I believe in the power of an audience. This is why we chose to add “Launch to the World” to our  LAUNCH Cycle design thinking framework. When students create work for an authentic audience, it feels more relevant. Student engagement skyrockets. They want to put their best foot forward.

However, sometimes this creates unwanted pressure. Sometimes students want to choose a smaller audience. In fact, sometimes students might create work for an audience of one. This is what happens in journaling. Often, the conversation around audience is split between two binary options of “kids should share with world” or “kids should keep away from online spaces.” But what if there’s some nuance that includes both paradigms? What if students keep some work private, share others with classmates, share other work with geeky tribes who share their interests and share other work with the world?

The key question is, “Who gets to choose the audience?” If we want to see creative, inquiry-driven classrooms that value choice and student agency, why not let them decide on the best audience?

Sharing Your Product with an Audience

When engaging in creative work, I often ask students to clarify the audience. In design thinking, this can be in the first stage (where they show empathy toward an audience) or it might be during the Navigate Ideas phase (where they create a plan). Again, they have the opportunity to define the audience when they are ready to launch it to that audience.

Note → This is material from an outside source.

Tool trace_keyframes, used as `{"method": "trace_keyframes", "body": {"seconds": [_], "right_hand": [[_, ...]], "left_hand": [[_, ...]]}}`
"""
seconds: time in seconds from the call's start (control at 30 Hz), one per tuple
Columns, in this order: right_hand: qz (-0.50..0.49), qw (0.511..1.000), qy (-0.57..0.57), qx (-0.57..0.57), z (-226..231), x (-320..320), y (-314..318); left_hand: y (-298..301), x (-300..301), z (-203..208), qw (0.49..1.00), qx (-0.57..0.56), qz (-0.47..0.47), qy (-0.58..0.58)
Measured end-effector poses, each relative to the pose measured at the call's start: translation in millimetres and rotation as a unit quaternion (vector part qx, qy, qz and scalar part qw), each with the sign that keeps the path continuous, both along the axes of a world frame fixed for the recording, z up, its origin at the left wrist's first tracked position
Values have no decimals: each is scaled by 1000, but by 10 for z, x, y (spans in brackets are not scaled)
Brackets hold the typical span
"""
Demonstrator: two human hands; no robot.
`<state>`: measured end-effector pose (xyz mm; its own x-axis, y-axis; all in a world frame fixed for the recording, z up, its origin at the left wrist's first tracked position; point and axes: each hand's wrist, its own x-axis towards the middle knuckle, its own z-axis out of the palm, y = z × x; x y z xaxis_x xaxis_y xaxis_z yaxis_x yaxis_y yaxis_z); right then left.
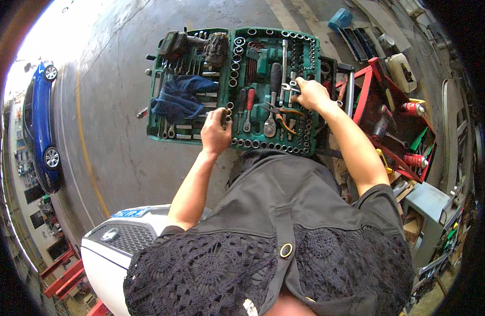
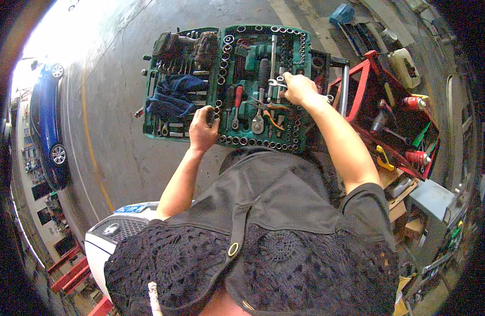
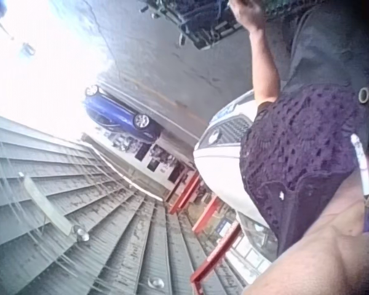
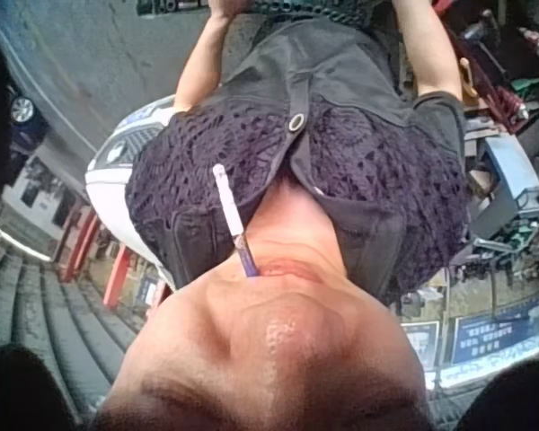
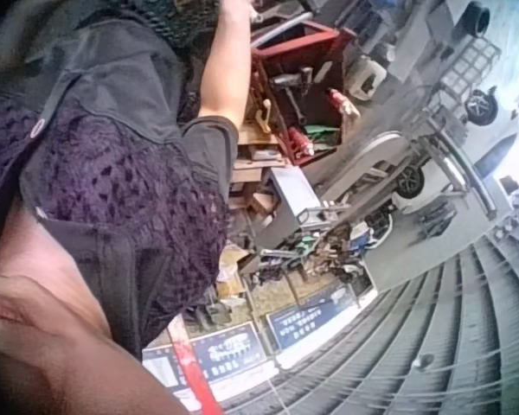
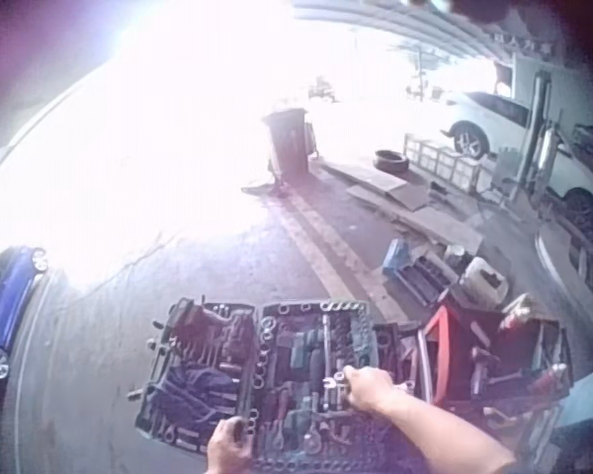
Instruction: The person tightens lug nuts on a car wheel using a power impact wrench and a manual lug wrench. They then walk to a tool cart and organize various tools, including sockets and wrenches, into a green toolbox.
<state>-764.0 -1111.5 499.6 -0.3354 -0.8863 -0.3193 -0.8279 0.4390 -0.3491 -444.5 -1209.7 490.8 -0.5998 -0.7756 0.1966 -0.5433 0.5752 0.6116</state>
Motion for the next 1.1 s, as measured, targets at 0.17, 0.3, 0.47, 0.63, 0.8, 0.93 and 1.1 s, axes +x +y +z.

This sense of agency is important in other work as well. When students blog, they should decide not only whether it is public or private (or classmates only) but also what type of audience they want to share it with. When they do a science fair project, participation in the public display should be optional.

Sharing the Process with an Audience

While it’s important to share your work with an authentic audience, it’s also powerful to share your journey. We saw this last year with our Global Day of Design. Over 50,000 students throughout the world shared their design projects as they were creating them. It was powerful to watch the hash tag on Twitter, Instagram, and Facebook.

This is the idea of sharing your process as well as your finished product. (Incidentally, I love Austin Kleon’s ideas on this in Show Your Work.) My friend Tim Lauer does an amazing job of this as a principal. He’s always sharing the process of what his teachers are doing. He snaps pictures and posts them to Instagram.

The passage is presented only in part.